Using the entries that follow, establish how many lines contain the word "from" and give only that figure.
+++ RAW DATA
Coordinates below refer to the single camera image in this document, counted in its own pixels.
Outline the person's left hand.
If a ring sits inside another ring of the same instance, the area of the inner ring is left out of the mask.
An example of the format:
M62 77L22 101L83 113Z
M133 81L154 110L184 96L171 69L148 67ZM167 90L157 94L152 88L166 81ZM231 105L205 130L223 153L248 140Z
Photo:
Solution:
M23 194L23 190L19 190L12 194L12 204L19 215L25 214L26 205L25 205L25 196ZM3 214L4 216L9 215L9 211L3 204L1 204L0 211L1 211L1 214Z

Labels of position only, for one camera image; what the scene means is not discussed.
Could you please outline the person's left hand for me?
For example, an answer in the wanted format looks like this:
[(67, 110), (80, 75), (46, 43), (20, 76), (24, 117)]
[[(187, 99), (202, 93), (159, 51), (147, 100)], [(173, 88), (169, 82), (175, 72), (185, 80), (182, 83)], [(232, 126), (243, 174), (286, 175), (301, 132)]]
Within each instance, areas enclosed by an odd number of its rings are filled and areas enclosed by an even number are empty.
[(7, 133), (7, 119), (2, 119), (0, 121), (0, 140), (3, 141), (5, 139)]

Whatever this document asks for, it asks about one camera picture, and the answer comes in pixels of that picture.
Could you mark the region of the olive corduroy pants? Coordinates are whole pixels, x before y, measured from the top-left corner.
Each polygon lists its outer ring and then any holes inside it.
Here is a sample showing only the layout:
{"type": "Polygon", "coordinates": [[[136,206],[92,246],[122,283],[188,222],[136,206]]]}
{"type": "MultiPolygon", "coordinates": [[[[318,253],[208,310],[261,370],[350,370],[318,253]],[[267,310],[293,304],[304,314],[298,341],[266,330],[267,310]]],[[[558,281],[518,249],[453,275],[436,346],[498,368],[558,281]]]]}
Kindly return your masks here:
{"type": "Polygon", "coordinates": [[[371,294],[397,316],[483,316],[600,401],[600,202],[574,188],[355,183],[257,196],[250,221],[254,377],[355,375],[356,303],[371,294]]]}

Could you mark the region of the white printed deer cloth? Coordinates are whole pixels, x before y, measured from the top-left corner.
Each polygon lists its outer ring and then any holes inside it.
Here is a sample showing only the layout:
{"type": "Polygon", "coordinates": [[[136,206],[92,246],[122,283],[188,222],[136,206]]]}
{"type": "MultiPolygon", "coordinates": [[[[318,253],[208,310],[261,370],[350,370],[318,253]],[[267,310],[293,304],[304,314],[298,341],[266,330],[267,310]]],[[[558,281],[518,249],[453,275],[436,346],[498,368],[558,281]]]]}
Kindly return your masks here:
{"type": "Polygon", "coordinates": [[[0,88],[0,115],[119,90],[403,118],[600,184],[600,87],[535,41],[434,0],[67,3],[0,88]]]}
++++++
### RESPONSE
2